Dataset extract
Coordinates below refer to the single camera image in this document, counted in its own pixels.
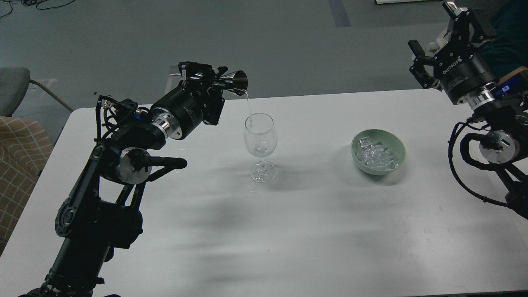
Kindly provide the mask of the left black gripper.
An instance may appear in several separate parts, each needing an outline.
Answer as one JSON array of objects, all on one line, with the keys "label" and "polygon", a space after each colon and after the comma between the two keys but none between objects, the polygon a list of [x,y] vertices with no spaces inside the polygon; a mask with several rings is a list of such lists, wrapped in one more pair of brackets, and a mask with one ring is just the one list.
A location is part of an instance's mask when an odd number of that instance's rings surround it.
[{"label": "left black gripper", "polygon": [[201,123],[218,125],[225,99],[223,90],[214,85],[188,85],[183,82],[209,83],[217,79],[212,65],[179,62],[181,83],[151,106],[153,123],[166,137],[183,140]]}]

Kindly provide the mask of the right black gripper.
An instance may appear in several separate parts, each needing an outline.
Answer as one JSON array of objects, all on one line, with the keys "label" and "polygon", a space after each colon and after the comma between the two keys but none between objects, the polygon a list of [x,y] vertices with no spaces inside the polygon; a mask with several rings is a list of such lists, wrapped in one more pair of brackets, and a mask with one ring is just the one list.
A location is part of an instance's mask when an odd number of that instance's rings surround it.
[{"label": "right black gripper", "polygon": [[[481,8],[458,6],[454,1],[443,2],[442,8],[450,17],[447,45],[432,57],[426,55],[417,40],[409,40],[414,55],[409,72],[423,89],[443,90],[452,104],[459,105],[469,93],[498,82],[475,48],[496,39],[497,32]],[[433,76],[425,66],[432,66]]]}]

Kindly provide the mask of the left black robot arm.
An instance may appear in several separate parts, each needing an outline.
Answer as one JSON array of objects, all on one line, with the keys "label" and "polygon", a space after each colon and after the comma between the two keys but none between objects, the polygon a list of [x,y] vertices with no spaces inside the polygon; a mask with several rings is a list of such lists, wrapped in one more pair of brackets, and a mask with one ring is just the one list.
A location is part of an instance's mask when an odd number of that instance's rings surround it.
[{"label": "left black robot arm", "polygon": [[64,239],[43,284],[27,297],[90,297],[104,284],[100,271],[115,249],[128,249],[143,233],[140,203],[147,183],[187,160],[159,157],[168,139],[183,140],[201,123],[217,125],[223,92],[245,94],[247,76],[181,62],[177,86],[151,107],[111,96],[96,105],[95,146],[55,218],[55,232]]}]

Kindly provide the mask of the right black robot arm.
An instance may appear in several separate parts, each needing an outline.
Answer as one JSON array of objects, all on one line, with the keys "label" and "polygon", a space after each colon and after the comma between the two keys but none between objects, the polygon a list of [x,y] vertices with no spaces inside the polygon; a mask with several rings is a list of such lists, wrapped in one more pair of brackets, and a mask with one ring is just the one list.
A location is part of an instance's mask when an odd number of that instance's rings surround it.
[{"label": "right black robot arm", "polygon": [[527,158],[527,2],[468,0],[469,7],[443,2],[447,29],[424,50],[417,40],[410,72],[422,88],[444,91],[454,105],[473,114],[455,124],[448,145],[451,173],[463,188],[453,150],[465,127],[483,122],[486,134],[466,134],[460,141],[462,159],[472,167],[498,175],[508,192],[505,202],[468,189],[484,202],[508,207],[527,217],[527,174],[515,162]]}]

---

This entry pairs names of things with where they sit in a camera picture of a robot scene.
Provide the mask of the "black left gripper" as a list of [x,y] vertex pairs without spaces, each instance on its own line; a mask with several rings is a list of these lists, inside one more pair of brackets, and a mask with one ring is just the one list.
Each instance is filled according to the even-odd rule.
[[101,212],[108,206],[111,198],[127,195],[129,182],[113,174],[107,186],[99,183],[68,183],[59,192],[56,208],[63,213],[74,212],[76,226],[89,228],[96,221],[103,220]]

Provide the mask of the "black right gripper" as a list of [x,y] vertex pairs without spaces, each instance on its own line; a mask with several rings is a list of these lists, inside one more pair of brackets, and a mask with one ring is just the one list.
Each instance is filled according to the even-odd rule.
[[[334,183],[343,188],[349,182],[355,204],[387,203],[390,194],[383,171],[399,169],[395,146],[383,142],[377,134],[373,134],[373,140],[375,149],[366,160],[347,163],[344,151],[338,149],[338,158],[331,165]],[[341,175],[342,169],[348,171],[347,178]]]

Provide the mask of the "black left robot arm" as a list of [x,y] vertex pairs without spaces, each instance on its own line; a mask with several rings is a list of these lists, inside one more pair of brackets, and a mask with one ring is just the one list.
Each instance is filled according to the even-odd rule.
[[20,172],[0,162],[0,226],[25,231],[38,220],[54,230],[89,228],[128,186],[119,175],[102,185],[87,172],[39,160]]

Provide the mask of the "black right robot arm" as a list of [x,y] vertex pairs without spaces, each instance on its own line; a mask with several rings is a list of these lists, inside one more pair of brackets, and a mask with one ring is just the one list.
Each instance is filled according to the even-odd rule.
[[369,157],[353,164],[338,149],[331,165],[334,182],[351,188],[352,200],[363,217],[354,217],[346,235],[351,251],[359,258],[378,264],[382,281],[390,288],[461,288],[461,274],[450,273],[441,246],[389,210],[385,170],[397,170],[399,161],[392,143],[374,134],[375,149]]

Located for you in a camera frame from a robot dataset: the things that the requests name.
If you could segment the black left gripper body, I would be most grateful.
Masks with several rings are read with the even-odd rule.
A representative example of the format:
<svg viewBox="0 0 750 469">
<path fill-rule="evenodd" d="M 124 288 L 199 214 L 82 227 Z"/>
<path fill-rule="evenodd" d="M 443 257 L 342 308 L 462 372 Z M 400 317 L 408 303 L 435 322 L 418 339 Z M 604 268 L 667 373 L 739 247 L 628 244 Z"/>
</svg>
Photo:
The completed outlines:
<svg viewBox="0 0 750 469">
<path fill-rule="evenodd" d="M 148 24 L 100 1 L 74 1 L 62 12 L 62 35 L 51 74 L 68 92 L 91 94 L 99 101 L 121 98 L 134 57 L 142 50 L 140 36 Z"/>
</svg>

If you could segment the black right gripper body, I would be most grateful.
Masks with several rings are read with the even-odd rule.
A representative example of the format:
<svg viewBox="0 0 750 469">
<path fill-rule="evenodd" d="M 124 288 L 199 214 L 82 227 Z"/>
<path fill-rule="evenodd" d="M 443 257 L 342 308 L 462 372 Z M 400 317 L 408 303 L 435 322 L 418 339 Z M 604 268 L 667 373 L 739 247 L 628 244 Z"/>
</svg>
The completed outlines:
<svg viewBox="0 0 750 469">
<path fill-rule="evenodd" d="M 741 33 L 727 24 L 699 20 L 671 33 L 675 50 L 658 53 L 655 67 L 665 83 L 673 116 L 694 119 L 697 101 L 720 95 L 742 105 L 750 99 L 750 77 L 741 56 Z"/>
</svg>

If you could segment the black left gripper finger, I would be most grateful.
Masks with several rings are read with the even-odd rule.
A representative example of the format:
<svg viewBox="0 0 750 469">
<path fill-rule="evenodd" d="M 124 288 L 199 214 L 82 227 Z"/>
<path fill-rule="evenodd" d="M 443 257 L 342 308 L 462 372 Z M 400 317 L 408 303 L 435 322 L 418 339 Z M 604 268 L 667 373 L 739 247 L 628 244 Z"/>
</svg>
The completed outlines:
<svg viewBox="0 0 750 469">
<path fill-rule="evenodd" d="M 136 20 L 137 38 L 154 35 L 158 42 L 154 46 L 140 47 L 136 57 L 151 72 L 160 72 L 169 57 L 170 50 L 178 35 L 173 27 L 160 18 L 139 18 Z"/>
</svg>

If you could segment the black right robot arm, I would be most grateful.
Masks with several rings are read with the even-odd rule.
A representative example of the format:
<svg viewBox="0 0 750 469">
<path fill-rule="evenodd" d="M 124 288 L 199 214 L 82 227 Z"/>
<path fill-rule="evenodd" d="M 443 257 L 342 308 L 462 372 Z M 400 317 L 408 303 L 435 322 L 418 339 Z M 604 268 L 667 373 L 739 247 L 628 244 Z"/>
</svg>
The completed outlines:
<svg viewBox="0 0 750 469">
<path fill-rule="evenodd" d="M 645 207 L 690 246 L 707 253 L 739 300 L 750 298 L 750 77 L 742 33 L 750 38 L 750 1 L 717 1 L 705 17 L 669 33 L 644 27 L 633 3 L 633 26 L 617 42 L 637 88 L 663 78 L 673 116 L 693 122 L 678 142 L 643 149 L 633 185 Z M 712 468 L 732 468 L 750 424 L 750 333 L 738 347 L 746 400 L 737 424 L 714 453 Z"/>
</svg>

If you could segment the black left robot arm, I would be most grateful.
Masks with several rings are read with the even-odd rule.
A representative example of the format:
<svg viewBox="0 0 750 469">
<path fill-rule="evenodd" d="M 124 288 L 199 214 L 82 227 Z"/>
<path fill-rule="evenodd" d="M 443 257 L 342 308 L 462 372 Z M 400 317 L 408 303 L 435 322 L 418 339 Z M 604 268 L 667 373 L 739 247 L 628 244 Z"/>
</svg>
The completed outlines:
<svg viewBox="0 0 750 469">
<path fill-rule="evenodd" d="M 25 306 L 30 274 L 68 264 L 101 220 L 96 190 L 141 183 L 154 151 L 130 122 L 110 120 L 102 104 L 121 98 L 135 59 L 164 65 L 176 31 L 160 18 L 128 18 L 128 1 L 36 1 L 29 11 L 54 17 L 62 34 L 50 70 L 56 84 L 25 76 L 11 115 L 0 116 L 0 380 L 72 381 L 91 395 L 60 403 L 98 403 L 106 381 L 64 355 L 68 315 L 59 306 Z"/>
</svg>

Instructions for the task
Which lines of the data contain the string "camera"? Copy each of them.

Written reply
Coordinates below refer to the single camera image in this document, counted in its own pixels.
This entry pairs names of things with where they sit in a camera picture of a robot scene.
Located for you in a camera frame from a robot dataset: the things that the requests name.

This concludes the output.